» **INSTRUCTIONS TO FOLLOW**: Would you restate the listing word for word, with the images omitted?

» **INPUT DATA**:
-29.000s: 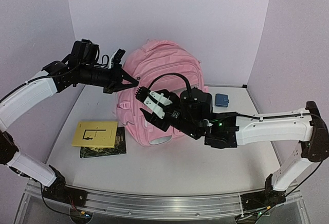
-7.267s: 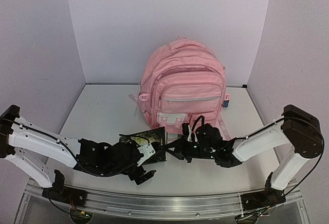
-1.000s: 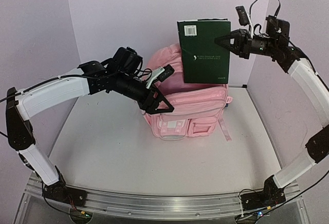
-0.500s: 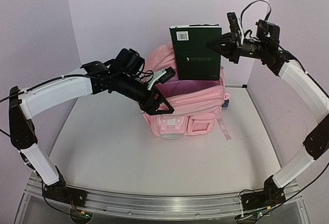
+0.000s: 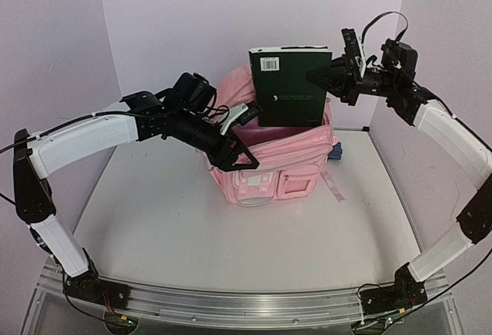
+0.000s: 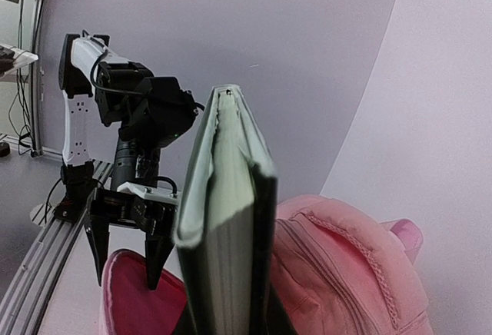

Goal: Pack the student bag
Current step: Place the book in the student bag.

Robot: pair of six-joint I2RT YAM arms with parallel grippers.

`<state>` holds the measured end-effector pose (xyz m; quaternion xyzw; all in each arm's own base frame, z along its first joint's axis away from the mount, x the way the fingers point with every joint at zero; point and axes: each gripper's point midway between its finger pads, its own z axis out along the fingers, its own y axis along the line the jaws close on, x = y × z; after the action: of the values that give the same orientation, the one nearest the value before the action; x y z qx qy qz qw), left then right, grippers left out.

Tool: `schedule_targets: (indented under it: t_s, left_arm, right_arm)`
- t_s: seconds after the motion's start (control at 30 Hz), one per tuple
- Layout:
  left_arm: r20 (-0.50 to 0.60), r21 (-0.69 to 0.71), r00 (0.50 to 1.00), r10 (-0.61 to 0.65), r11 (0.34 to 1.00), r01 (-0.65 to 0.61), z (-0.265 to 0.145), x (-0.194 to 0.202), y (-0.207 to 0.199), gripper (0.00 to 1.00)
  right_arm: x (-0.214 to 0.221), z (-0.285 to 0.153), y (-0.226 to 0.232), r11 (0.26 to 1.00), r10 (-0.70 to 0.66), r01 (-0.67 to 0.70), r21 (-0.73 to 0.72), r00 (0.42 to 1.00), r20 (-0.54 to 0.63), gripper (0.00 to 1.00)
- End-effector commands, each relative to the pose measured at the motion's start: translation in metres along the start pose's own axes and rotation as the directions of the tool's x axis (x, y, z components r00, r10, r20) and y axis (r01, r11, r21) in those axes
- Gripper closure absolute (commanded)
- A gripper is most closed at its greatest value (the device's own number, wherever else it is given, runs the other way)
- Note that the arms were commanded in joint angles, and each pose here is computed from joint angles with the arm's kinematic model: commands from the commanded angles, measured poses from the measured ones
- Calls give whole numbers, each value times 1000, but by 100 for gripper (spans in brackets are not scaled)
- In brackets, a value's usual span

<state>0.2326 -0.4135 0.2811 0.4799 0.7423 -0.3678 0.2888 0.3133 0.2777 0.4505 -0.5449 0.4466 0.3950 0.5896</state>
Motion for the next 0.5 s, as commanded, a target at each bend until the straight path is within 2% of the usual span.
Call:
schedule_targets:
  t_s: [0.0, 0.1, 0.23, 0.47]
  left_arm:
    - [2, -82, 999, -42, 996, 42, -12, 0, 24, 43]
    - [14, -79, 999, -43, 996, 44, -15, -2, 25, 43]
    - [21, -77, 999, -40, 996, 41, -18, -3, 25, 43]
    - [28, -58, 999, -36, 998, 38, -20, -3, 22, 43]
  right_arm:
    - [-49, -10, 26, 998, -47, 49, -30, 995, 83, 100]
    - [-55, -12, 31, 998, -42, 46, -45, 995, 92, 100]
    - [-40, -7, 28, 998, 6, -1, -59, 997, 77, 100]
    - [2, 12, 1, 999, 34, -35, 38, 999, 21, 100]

» **WRITTEN RESPONSE**:
-29.000s: 
-7.267s: 
-1.000s: 
-0.500s: 
+0.000s: 
+0.000s: 

Goal: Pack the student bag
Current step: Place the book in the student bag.

Robot: pair of six-joint I2RT YAM arms with parallel grippers.

`<state>` holds the measured end-effector pose (xyz m; quaternion xyzw; all in each arm's own base frame, z along its first joint's axis away from the mount, x the way the fingers point with every joint at zero; point and axes: each gripper's point midway between its finger pads, its own z axis out along the fingers, its own y axis along the line the jaws close on, x = y × z; after the action: of the values that give the same orientation, the one nearest the value before the action; x y z qx qy qz qw), left then right, grippers left out.

Tool: `schedule_targets: (indented under it: t_s, left_arm, right_arm)`
- t_s: seconds after the motion's start (control at 30 Hz), one per tuple
- Layout:
  left_arm: r20 (-0.50 to 0.60), r21 (-0.69 to 0.71), r00 (0.50 to 1.00), r10 (-0.61 to 0.65), r11 (0.34 to 1.00), r01 (-0.65 to 0.61), z (-0.265 to 0.145), x (-0.194 to 0.202), y (-0.207 to 0.199), gripper (0.00 to 1.00)
  right_arm: x (-0.214 to 0.221), z (-0.285 to 0.153), y (-0.226 to 0.232), r11 (0.26 to 1.00), r10 (-0.70 to 0.66), r01 (-0.67 to 0.70), r21 (-0.73 to 0.72), r00 (0.42 to 1.00), r20 (-0.54 to 0.63), gripper (0.00 to 1.00)
- End-effector commands, each relative to the pose measured at the motion's start: translation in metres along the start pose's own axes and rotation as the directions of the tool's x axis (x, y, z components r00, r10, r20) and y axis (r01, r11, r21) in those axes
- Gripper closure absolute (commanded)
- A gripper is most closed at its greatest value (the device's own number, wherever else it is given, runs the other way)
- Note that the arms were commanded in joint angles, and each pose here is computed from joint angles with the arm's kinematic model: commands from the commanded angles, measured poses from the measured ones
- Calls give whole numbers, each value times 1000, but by 100 for gripper (spans in brackets are not scaled)
- In brackets, a value's usual span

<state>0.2326 -0.4135 0.2811 0.4799 0.7423 -0.3678 0.2888 0.3133 0.2777 0.4505 -0.5449 0.4466 0.3950 0.5896</state>
Motion for the next 0.5 s, as commanded, a target at each bend until the straight path is within 2% of the usual span.
Call:
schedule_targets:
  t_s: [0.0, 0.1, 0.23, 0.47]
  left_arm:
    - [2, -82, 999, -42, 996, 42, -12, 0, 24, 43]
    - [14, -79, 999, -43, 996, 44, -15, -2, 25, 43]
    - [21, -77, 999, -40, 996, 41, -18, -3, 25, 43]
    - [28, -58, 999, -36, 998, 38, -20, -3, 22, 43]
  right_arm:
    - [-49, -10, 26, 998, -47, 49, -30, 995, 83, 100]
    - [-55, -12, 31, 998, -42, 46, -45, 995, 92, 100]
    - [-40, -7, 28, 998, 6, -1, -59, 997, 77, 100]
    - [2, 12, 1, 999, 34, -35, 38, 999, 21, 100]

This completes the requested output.